Moi je voulais dîner dans un restaurant dans lequel j'ai l'habitude d'aller, là où je sais que la nourriture est bonne et raffinée. Puisqu'il se trouve au dernier étage d'un gratte-ciel, il offre une vue magnifique sur la ville. Comme ça, j'aurais eu quelque chose d'agréable à regarder, faute de mieux.
Nous avons fait un compromis et avons dîné dans la terrasse d'un restaurant étoilé spécialisé en cuisine française. Ainsi, elle pouvait profiter de l'air frais de la soirée et du « si romantique coucher de soleil » et moi je n'avais pas à partager mon espace avec des vers de terre. En plus, la terrasse rendait l'accès plus facile aux paparazzi qui ont répondu présents.
Les photos qu'ils ont prises hier sont en train d'enflammer la toile ce matin. Assis dans le salon de mes parents, je les parcours, moi-même étonné que nous les ayons aussi bien bluffés. Sur les photos, on ne peut pas deviner les piques que nous nous lancions, on n'y voit pas la manière dont nous nous empressions de rompre les contacts dès que nous nous savions hors des objectifs. On ne l'entend pas me dire combien Blake est le seul et unique homme qui compte pour elle.
Non, sur ces photos, nous sommes le parfait couple, encore dans une phase de l'une de miel et tout le monde n'y a vu que du feu.
Adèle n'y a vu que du feu.
À peine venais-je de déposer Kenza chez elle qu'elle m'a appelé pour me questionner sur les photos que les magazines n'ont pas tardé à poster avec des titres exagérant l'amour qu'on se porterait.

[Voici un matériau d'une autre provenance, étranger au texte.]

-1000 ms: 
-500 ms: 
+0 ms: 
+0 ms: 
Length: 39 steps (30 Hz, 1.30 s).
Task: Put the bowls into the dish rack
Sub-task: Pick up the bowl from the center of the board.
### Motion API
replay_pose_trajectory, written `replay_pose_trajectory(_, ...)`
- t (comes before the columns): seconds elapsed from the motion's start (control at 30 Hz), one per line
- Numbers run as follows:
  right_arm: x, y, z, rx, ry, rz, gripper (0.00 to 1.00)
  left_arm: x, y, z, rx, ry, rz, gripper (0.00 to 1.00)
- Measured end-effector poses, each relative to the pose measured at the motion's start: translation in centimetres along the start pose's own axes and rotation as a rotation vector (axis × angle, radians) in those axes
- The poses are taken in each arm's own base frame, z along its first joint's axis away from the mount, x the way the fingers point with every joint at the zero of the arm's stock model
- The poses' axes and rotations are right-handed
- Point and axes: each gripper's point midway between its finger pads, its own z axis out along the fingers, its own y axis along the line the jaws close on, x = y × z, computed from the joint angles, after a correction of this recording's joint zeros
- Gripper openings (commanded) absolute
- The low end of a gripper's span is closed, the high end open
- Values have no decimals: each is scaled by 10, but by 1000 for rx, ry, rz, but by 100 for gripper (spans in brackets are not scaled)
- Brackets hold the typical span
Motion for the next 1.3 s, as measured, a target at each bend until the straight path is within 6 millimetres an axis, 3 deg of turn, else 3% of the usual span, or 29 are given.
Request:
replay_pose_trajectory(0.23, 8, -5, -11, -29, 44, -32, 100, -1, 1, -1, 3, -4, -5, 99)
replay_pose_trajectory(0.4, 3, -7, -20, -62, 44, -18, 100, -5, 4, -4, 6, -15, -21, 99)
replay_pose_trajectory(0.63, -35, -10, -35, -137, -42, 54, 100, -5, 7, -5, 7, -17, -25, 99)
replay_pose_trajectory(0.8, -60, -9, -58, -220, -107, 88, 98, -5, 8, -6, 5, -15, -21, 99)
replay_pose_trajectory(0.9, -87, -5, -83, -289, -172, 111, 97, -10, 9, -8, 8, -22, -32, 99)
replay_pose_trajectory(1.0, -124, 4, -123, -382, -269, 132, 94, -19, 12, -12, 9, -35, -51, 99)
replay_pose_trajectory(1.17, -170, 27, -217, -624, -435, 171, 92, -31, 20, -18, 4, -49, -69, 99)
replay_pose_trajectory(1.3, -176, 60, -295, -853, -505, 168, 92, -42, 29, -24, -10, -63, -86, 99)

Elle a encore essayé de me convaincre que Kenza n'est pas une fille pour moi, qu'elle cache quelque chose, que c'est louche la manière dont il y a peu, elle semblait obsédée par Blake et que soudain ce soit moi qu'elle aime.
Si elle n'avait pas été aveuglée par sa jalousie envers Kenza qu'elle estime inférieure à elle, elle aurait peut-être compris que tout ceci n'est que mise en scène. Que la relation que j'entretiens avec Kenza est presque contractuelle, que c'est elle que j'ai toujours voulue.

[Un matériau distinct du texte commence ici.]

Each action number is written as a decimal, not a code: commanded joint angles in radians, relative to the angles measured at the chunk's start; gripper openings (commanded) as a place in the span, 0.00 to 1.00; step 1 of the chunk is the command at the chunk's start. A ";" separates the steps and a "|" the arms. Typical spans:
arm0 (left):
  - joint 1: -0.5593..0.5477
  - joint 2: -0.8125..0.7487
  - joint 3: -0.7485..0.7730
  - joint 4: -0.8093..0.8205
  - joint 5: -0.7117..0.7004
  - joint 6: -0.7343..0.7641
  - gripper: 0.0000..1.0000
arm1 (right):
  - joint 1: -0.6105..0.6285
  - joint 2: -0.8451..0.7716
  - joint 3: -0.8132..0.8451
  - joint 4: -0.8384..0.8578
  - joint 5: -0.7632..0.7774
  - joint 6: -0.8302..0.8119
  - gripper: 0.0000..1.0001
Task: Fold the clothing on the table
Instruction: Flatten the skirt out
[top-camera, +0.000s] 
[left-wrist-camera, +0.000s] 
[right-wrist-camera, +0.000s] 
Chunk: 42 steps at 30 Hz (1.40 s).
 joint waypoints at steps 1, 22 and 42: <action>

Moi qui pensais que me mettre en couple avec Kenza la rendrait jalouse, assez pour s'y opposer et me réclamer sien. Seulement, ce qui dérange Adèle dans mon union avec Kenza, ce n'est pas la possibilité que j'aime quelqu'un d'autre qu'elle, mais que Kenza soit aimée par moi et le public. Son problème c'est qu'on aime Kenza, pas que Levi aime Kenza.
Je ne suis rien pour elle.
« Personne ne t'aime. »
Je fixe la photo où Kenza et moi nous tenons la main, écoeuré par cette scène. Au départ, j'ai menti à tous sur notre relation pour rendre Adèle jalouse, pour qu'elle me considère enfin comme un homme. Mais si même ça, ça ne marche pas, je ne vois plus l'intérêt de jouer les amoureux avec cette fanatique.

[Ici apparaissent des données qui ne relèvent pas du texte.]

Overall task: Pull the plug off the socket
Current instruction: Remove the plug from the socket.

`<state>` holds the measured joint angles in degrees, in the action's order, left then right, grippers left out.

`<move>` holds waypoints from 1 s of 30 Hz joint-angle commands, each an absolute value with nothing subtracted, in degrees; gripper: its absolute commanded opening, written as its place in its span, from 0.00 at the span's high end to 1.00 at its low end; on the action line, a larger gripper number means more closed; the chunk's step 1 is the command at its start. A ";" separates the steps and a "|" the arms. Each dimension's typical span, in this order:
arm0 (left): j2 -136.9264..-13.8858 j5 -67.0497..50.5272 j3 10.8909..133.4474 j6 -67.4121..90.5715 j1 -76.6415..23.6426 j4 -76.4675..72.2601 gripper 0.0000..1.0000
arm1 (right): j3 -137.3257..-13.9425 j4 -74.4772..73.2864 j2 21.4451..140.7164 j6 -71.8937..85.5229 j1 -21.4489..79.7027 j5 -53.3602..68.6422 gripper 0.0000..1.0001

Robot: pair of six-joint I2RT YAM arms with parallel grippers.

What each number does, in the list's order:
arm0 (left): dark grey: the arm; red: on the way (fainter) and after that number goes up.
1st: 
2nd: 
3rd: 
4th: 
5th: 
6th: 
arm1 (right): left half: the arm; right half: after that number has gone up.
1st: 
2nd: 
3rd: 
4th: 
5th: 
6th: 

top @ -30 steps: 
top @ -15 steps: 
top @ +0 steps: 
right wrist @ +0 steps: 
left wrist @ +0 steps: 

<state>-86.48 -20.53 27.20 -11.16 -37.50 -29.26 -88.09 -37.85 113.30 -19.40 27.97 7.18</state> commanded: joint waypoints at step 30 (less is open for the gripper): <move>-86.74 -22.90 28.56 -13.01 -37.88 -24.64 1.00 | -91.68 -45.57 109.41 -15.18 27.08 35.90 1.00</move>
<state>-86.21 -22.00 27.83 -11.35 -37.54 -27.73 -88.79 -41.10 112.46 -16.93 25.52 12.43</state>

C'est une perte de temps et puis Adèle a raison. Les gens comme moi ne s'associent pas aux individus de son acabit.
J'en ai marre.
La voir presque tous les jours sur le plateau est déjà trop pour moi. Et puis je crois qu'elle aussi préférerait mieux passer son temps libre avec Blake plutôt que faire de faux rendez-vous avec moi.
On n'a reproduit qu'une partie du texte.